Отвез, помню, Рихтера на бетховенский концерт, а сам – прямиком к чекистам в их клуб, голубой особняк с лепниной, в переулке за главным зданием Лубянки. Полагаю, он и сейчас принадлежит славному племени палачей собственного народа, уж очень красив и богат. Желающие могут проверить.
Там уже фуршет – оливье, коньяки, икра. Моя милая дама в весьма преклонном возрасте, но с прекрасными манерами – улыбается, ручкой приветливо машет. Аккуратно уложенные, седенькие, подкрашенные под золотистую блондинку, волосы. Напудренное личико, небольшой красивый носик, голубые глазки, беретка, живое интеллигентное лицо, перчатки до локтей, красивое платье – голубое в белых чайных розах – совершенно очаровательная светская дама!
Сыграл свою программу. Аплодисменты. Все довольны. Болтаю с чинами. Жду, когда мне поднесут что-то вроде охранной грамоты и извинятся за причиненные неудобства. Готовлюсь всех немедленно простить и облобызать. Бывает, мол! Никакой грамоты мне не поднесли. Накормили и коньячком напоили. От души.
Пришло время мне покинуть особняк. Я взглянул было на мою благодетельницу – она развела ручками, сверкающими бриллиантиками, и подбадривающе мне кивнула, мол, наберись терпения, не за горами долгожданное освобождение. Подсадная утка.
Поехал домой. Морозный декабрьский вечер. Новый год скоро. Радоваться бы надо, а мне не радостно, а тошно. А дома эта моя метафизическая тошнота материализовалась в нечто страшное и реальное. Стало мне плохо. Очень плохо. Затошнило смертно, грудь сдавило до треска ребер, сердце стало то замирать, то выпрыгивать из грудной клетки. Стоять я не мог – сел. Потом и сидеть не смог – упал на ковер в своей комнате. Задохнулся. Пополз к балконной двери. Хотел ее открыть и подышать. Не смог.
В глазах сверкнули и погасли большие желтые звезды, мне показалось, что кровь во мне закипела и запузырилась, как шампанское, дыханье остановилось. Я завалился на бок и потерял сознание. Последние мысли медленно побежали в мозгах: «А-а, так вот как это. Совсем и не страшно. Приятно даже. Маму жалко».
Очнулся я ночью. Около трех. Дополз до телефона, вызвал скорую. Мелодичный девичий голос пропел мне в трубку: «Ладно, приедем, дверь открой, алкаш».
Приехали две красотки-спасительницы в белых халатах. Собирались откачивать тонущего в собственной блевотине алкоголика. Посмотрели на мою богатую обстановку, на картины, рояли, золотые диски на стенах и притихли. Сообщили на станцию, что случай очень тяжелый, и остались со мной до утра. Врачиха Светлана, очаровательная брюнетка, и медсестра Вика, девятнадцатилетняя блондинка. Была Вика похожа на Монро, только в сто раз красивее. Девочки померяли мне давление. 280 на 150. Вкололи мне магнезию.

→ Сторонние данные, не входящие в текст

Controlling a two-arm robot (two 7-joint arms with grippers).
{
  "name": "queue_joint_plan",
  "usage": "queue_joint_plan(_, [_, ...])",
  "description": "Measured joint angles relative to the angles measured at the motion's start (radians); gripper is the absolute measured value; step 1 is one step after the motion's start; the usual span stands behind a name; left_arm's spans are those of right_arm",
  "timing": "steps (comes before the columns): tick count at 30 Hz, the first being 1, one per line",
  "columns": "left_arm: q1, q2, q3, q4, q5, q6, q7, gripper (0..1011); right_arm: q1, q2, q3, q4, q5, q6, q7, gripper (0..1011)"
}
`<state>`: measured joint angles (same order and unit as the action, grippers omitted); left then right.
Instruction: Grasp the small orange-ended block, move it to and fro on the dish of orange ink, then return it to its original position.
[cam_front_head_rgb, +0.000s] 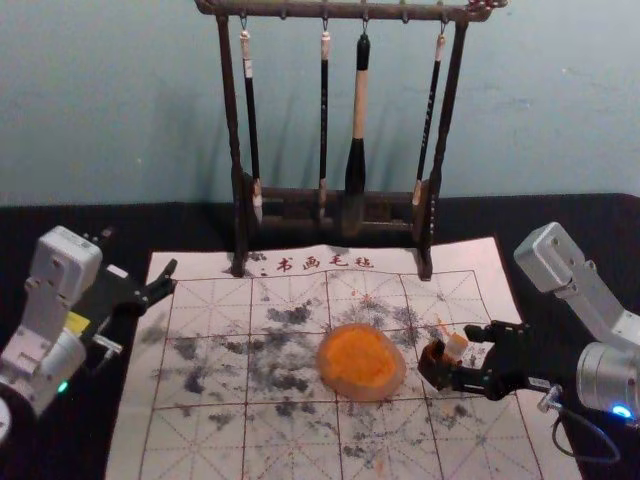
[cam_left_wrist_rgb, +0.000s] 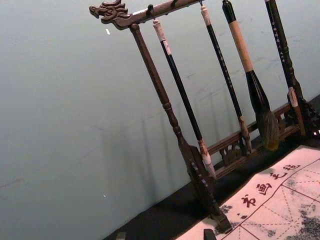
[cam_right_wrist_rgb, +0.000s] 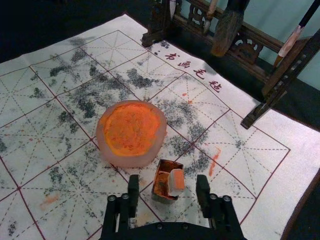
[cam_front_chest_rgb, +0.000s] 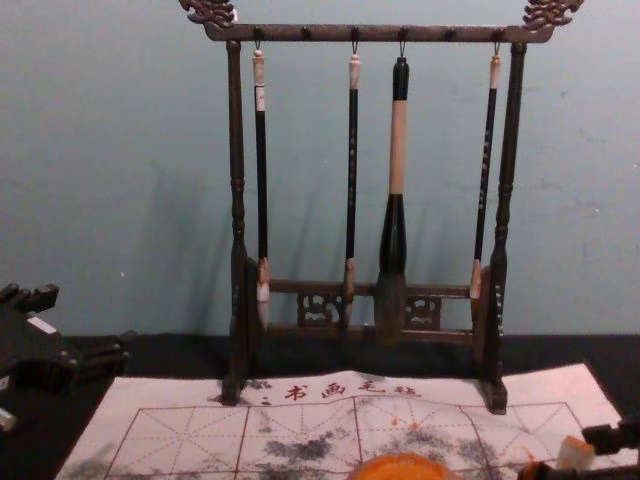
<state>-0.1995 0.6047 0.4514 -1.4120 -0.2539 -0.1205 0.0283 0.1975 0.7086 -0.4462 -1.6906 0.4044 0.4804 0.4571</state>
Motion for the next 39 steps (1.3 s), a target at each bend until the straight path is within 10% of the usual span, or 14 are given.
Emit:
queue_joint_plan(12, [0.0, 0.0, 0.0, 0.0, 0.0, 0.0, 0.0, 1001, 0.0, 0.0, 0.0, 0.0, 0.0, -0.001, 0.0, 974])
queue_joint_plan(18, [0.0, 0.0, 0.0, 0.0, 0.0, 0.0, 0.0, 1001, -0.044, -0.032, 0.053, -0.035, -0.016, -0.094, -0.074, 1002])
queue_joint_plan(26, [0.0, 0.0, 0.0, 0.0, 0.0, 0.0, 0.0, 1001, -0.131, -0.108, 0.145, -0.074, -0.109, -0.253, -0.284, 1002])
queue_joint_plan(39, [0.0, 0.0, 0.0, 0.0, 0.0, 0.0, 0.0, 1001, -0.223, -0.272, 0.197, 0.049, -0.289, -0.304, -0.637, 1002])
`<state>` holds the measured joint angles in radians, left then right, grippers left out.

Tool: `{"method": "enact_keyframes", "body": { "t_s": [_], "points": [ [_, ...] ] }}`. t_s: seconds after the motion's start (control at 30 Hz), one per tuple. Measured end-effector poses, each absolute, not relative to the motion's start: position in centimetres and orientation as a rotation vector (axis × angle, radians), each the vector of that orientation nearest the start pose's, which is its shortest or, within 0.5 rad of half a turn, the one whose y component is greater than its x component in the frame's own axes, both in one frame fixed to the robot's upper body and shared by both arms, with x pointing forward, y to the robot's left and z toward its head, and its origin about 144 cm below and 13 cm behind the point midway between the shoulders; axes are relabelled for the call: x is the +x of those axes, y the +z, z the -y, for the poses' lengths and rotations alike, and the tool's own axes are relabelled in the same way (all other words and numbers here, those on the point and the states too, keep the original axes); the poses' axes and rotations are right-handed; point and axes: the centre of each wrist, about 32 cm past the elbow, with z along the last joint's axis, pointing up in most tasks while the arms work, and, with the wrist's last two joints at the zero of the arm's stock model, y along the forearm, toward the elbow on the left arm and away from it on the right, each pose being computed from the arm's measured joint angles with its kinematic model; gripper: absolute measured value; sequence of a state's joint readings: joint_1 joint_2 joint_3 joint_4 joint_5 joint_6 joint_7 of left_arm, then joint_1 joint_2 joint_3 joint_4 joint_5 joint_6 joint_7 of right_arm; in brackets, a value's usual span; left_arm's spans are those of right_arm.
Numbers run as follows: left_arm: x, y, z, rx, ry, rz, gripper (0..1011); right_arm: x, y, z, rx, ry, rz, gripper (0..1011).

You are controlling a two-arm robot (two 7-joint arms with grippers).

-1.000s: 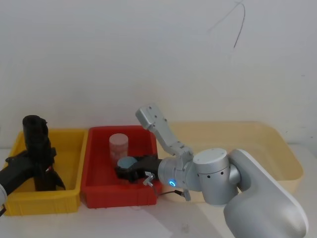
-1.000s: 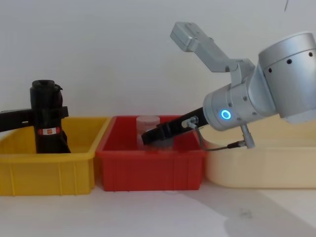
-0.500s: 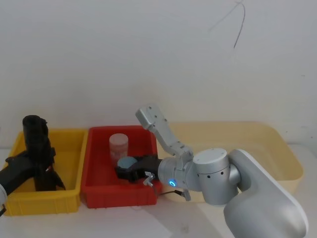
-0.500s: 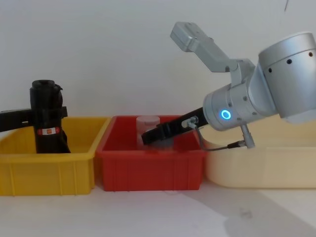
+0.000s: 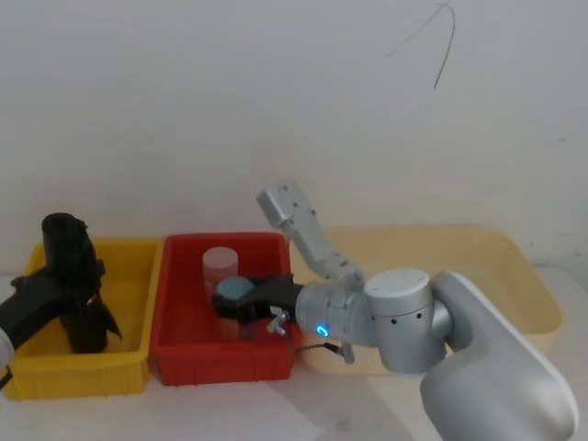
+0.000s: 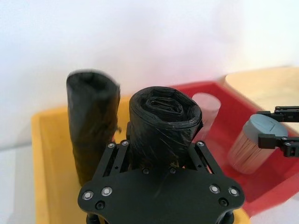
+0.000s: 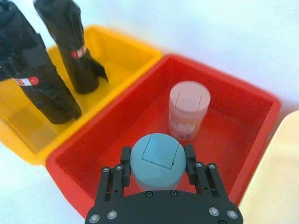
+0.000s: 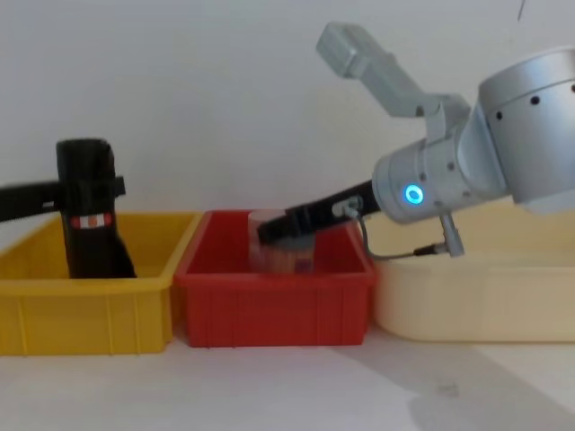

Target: Pick up the garbage bag with the one hand and transfer it to the other hand.

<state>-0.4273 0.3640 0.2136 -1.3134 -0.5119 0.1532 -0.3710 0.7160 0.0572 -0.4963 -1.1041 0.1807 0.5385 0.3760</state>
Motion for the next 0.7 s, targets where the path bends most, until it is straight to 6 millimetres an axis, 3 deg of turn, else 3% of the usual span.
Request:
{"method": "enact_keyframes", "body": {
  "t_s": [0.33, 0.43, 0.7],
  "points": [
    [57.8, 126.3, -28.7, -0.096, 1.037, 0.0, 423, 61.3, 129.9, 12.6, -0.264, -0.85, -0.089, 651],
    [58.6, 128.2, -27.9, -0.112, 0.996, 0.041, 423, 61.2, 131.0, 13.0, -0.226, -0.864, -0.066, 651],
    [60.8, 130.9, -26.5, -0.141, 0.913, 0.09, 423, 61.2, 133.9, 14.5, -0.149, -0.933, 0.013, 651]
  ]
}}
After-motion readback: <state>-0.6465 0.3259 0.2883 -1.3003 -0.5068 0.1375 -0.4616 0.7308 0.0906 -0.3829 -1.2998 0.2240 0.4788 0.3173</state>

– Что, пианист, переутомился? Доигрался? Отдыхать надо! А не то и в ящик сыграть можно. Ходить тебе нельзя. Мы тебя сейчас разденем, уложим и кровь возьмем. По инструкции надо бы тебя в стационар, но мы тебя полечим, последим, лежи уж дома.
На следующий вечер ко мне забежала Вика и объявила, что кровь у меня «странная». Кровь как кровь, только грязи в ней, как в мусорном баке на химзаводе – ртуть, тяжелые металлы и еще какая-то жуткая химия.
Я Вике рассказал все как на духу. Покачала головой милая девушка и заплакала. И несколько лет меня навещала.